=== Given records ===

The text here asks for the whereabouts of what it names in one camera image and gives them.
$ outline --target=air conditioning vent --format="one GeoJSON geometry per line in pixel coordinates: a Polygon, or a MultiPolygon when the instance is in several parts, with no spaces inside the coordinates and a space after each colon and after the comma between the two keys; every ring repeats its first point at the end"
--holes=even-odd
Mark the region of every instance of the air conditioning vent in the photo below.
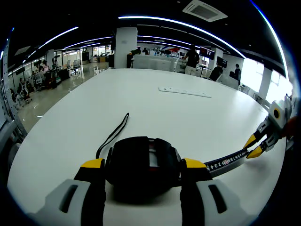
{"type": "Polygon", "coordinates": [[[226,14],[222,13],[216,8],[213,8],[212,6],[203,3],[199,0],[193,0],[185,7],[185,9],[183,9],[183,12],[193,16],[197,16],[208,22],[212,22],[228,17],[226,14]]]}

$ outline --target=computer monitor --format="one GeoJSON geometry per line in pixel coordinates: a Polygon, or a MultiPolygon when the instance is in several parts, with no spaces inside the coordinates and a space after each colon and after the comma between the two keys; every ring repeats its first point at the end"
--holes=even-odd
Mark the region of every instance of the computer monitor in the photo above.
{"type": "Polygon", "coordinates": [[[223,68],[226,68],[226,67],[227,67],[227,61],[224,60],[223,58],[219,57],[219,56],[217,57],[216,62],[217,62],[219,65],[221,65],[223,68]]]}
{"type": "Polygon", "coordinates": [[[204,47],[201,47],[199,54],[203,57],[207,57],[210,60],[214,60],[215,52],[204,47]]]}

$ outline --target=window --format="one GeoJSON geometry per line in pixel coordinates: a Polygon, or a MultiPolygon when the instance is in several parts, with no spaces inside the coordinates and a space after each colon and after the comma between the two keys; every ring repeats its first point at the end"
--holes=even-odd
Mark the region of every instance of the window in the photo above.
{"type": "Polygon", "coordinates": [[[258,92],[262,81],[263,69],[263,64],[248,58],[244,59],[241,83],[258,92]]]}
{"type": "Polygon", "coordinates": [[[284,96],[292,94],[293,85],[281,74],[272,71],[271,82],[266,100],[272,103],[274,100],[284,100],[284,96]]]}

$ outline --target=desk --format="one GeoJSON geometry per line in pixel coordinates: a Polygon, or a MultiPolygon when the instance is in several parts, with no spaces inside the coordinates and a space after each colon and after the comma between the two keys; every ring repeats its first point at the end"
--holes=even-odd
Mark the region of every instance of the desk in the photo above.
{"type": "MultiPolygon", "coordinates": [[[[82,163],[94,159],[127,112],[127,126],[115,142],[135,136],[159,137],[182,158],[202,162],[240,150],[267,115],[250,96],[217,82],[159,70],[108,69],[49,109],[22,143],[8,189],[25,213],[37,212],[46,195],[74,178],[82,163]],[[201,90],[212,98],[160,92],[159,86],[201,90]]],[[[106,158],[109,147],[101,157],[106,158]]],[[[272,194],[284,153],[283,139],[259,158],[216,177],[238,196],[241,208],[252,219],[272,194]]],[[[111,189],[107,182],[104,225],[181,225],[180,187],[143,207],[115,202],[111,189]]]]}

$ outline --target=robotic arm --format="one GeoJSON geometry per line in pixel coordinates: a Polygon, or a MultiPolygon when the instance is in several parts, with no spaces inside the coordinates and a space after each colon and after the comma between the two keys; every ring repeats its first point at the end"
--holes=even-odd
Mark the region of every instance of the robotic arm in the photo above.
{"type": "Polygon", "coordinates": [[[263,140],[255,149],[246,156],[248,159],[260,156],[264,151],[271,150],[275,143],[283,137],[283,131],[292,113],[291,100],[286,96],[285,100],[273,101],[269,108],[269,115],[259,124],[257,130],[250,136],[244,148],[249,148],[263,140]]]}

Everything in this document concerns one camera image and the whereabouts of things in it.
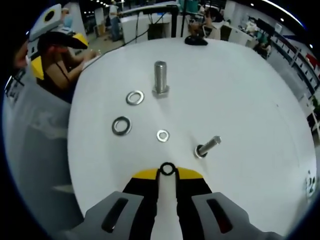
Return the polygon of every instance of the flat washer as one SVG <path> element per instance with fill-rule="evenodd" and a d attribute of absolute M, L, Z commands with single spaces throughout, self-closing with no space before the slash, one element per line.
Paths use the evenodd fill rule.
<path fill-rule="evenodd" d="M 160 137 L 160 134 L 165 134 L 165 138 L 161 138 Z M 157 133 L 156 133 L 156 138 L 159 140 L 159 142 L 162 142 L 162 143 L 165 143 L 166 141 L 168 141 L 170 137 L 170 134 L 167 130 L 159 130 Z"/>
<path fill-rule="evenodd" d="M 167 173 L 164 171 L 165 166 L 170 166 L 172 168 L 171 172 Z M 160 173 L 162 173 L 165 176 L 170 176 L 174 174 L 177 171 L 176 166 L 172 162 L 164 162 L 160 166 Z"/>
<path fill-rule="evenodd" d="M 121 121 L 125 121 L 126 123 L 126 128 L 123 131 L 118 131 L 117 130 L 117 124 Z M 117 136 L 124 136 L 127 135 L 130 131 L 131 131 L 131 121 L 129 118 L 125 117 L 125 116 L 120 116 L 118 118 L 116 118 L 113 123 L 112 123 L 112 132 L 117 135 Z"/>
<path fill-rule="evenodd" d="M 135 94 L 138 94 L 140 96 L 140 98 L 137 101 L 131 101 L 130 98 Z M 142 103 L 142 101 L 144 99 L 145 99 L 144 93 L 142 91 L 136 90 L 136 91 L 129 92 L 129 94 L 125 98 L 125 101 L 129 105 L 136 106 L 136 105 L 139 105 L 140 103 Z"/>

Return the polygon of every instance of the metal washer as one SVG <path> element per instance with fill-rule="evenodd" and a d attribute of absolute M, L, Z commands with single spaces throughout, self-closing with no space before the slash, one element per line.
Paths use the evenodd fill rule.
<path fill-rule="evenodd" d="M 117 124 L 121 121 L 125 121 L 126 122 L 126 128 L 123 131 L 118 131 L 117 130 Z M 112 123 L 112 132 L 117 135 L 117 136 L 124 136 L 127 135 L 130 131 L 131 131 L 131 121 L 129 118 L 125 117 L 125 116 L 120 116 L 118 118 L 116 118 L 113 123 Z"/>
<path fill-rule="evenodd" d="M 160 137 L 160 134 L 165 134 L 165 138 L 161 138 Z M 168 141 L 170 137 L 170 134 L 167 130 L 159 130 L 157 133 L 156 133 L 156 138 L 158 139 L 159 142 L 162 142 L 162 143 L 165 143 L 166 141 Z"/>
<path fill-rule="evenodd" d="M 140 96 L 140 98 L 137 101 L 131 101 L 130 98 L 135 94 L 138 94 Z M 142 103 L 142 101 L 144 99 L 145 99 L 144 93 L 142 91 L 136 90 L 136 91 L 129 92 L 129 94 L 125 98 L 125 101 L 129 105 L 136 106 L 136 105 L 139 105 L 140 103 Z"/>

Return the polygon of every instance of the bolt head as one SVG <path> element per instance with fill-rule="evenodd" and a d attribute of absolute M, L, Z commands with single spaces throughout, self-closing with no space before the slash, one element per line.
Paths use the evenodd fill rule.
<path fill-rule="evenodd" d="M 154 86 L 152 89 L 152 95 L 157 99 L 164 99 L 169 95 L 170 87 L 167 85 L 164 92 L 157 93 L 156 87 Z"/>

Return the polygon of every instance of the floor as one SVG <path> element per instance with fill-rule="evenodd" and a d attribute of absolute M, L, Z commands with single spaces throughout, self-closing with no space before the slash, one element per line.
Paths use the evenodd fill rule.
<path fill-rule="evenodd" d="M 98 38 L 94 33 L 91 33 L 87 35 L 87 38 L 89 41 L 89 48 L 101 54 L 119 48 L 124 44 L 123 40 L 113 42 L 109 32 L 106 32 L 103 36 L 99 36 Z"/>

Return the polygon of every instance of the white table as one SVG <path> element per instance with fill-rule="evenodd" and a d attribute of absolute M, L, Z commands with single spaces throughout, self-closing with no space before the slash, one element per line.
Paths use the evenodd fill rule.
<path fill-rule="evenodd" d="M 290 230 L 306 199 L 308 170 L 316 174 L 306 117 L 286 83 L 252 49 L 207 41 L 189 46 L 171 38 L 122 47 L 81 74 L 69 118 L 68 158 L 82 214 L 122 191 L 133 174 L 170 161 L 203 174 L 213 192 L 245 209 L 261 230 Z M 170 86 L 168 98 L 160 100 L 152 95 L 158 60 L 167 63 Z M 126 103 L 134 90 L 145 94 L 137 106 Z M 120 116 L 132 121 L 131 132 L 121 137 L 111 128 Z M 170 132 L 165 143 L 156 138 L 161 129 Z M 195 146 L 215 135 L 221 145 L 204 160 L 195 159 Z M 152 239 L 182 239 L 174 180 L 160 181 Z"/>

===

Look through the listing above and copy each line with the word "camera" in it.

Answer to the problem -
The text here asks for the whereabouts of what it names in one camera image and gives them.
Everything in this document concerns one camera image and the whereabouts of things in it.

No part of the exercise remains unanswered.